La Passione per il Basket
David Greenwood, ex stella dell’UCLA, schiaccia il pallone durante una partita contro Stanford nel 1978. David amava così tanto il basket già alle scuole medie che giocava in tre diverse squadre in tre parchi diversi lo stesso giorno, più volte a settimana. Suo fratello Al lo accompagnava in auto tra un match e l’altro, mentre David cambiava la sua uniforme sudata con una fresca, ripetendo il processo più e più volte. “Era instancabile,” ha ricordato Al, “perché amava il gioco.”
A casa, il padre di David lo lanciava mentre giocavano nel cortile, permettendogli di rialzarsi e cercare di nuovo il contatto. Durante gli allenamenti, David tirava bendato per perfezionare la sua tecnica e suo fratello doveva avvertirlo quando si avvicinava ai limiti del campo per aiutarlo a ritrovare i suoi punti di riferimento.
Una Carriera Brillante e Triste
Greenwood, il tenace ragazzo di Compton, che è passato dall’essere una stella al liceo a Verbum Dei, a uno dei migliori marcatori nella storia di UCLA, fino a diventare campione NBA con i Detroit Pistons, è morto domenica sera in un ospedale di Riverside a causa del cancro. Aveva 68 anni. Fedele alla sua natura, Greenwood non informò la famiglia della sua malattia fino agli ultimi giorni della sua vita. “Tutto è successo così in fretta,” ha commentato Bronson Greenwood, nipote di David. “È stato un vero shock.”
Considerato uno dei più grandi giocatori di liceo di tutti i tempi nel sud della California, Greenwood e il compagno di squadra Roy Hamilton furono tra gli ultimi atleti reclutati dal leggendario allenatore di UCLA, John Wooden. Rimasero stupiti quando Wooden si ritirò poco dopo la loro stagione da senior, e fu sostituito da Gene Bartow. Nonostante ciò, decisero di onorare i loro impegni, attratti in parte dalla proposta di un allenatore con cui non avrebbero mai giocato in college. “Mi disse che se fossi andato a USC, UNLV o Notre Dame, sarei stato un All-American,” raccontò Greenwood, “ma se fossi andato a UCLA, avrei potuto mettere alla prova me stesso contro 12 altri All-American di liceo ogni singolo giorno… Era come dire: ‘Vieni qui e metti alla prova il tuo valore.'”
Dedizione e Successi
L’etica del lavoro di Greenwood continuò a spingerlo mentre era un Bruin. Gli allenamenti con la squadra erano seguiti da un’ora in un’altra palestra, con suo fratello che gli passava la palla. Nel frattempo, non si risparmiava mai, né a se stesso né ai compagni di squadra. “Se diceva che avrebbe tirato 100 tiri liberi,” ha rivelato Al, “non erano 50, non erano 65, erano 100 — e non si fermava finché non arrivava a 100.”
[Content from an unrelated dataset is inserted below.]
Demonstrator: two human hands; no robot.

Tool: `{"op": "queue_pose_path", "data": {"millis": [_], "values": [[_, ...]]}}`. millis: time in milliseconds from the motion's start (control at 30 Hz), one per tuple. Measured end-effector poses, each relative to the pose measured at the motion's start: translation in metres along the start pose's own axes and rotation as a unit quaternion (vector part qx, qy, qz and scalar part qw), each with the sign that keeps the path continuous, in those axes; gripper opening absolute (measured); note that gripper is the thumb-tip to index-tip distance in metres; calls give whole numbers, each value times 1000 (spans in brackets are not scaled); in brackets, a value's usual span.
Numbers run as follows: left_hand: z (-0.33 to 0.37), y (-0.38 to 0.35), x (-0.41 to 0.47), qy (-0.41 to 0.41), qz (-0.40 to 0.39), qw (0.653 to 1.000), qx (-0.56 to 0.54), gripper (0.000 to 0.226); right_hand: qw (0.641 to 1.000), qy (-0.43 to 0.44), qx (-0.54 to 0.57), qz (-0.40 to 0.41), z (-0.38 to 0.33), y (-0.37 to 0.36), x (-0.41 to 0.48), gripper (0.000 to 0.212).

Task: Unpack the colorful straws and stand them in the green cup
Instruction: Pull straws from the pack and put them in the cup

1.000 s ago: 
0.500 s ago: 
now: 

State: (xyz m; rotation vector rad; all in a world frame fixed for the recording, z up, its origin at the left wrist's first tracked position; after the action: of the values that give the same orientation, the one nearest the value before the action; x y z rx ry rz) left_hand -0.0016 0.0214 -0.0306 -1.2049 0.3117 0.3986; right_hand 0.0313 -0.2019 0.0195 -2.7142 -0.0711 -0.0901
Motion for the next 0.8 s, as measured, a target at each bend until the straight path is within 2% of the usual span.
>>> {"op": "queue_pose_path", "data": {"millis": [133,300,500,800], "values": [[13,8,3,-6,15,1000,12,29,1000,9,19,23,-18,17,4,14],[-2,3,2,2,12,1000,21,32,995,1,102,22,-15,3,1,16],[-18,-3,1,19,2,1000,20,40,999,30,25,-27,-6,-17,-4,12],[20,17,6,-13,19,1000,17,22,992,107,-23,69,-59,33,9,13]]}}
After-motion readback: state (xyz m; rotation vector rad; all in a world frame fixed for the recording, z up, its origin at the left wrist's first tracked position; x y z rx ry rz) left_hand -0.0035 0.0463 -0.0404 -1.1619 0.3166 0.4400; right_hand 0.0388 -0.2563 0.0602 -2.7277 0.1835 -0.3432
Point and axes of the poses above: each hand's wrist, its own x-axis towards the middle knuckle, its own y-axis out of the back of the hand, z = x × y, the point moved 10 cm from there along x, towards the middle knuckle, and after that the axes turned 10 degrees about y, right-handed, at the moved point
Già nella sua seconda stagione, Greenwood sbalordì tutti, chiudendo la sua carriera universitaria con una media di punti e rimbalzi in doppia cifra, e terminando ogni stagione come All-American. La sua mossa preferita, da attaccante di 2,06 metri, era partire con la schiena a circa 3-4 metri dal canestro, per poi simulare un movimento e concludere con un tiro in rovesciata. Uno dei suoi ricordi più belli come Bruin, secondo quanto riferito da suo fratello, fu una rimonta contro Washington State a fine carriera, in cui i Bruins recuperarono uno svantaggio in doppia cifra, vincendo con una schiacciata di Greenwood solo pochi secondi prima del suono della sirena.
“Avere il mio migliore amico nella squadra e vincere un titolo,” ha affermato Hamilton, “è stata una gioia per me.”
Un Eredità Durevole
Dopo la carriera nel basket, Greenwood possedette diversi negozi Blockbuster e allenò nella sua alma mater, guidando Verbum Dei a vittorie nel campionato statale nel 1998 e nel 1999. Suo nipote lo ricorda come una persona gentile, descrivendolo mentre lo sollevava e lo faceva il solletico. Greenwood lascia la moglie, Al; la sorella, Laverne; il figlio, Jemil; e la figlia, Tiffany, insieme alla sua ex moglie, Joyce. I funerali sono in attesa di organizzazione.